-
Notifications
You must be signed in to change notification settings - Fork 550
Deletion of Stale Data #2168
Description
Overview:
In v1 CloudQuery never deletes any data. This means that resources that have been deleted in the source are never updated or removed. This negatively impacts users in a few ways:
- Deleted resources that fail policy evaluations will always be marked as
failed - Users must manually access the CQ database and identify which tables/rows they want to delete
So overall CloudQuery needs a mechanism for indicating to users that a resource no longer is present in the source. This can be either be marking a resource as deleted via a boolean/timestamp column or by actually deleting the record.
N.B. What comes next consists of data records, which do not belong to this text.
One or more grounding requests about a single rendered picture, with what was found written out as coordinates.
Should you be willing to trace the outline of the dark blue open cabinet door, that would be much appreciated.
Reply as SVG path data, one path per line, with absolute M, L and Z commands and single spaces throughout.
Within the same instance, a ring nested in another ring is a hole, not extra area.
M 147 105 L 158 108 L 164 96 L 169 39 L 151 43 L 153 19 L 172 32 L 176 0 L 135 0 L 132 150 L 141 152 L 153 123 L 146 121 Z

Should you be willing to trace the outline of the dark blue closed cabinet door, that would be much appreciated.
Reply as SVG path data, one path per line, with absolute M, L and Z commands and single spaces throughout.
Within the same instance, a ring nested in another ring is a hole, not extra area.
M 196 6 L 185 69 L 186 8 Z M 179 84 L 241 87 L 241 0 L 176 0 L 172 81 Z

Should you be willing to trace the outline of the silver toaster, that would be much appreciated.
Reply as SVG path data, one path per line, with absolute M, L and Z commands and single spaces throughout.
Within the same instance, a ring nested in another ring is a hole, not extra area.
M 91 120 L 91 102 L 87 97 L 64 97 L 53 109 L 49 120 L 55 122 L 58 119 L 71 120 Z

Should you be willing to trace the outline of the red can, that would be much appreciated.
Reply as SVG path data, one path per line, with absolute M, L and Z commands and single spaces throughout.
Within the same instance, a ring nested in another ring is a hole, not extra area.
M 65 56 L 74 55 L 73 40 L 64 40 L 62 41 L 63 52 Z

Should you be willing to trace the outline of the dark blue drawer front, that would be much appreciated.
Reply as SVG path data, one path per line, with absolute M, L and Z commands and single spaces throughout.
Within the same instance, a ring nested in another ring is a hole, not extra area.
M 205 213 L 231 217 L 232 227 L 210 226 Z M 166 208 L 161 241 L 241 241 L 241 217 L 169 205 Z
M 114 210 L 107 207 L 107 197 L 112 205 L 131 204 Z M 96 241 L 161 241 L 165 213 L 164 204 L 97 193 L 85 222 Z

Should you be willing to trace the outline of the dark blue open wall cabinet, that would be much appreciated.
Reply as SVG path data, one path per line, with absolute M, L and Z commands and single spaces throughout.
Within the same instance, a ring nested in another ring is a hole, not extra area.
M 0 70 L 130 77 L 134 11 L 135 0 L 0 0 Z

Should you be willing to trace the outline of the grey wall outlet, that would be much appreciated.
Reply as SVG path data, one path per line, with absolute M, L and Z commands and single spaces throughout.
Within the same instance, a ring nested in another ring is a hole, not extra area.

During this process CloudQuery should only interact with resources that were fetched.
Cases:
All examples are for AWS, but apply to any resource that supports dynamic multiplexing
- Single Config File hard coded accounts
- At the end of fetch the only resources that should be left are those resources that existed in the source accounts
- Single Config File multiple concurrent triggers + overlapping accounts and resources
- Case does not need to be supported
- Single Config File dynamic accounts (via Orgs)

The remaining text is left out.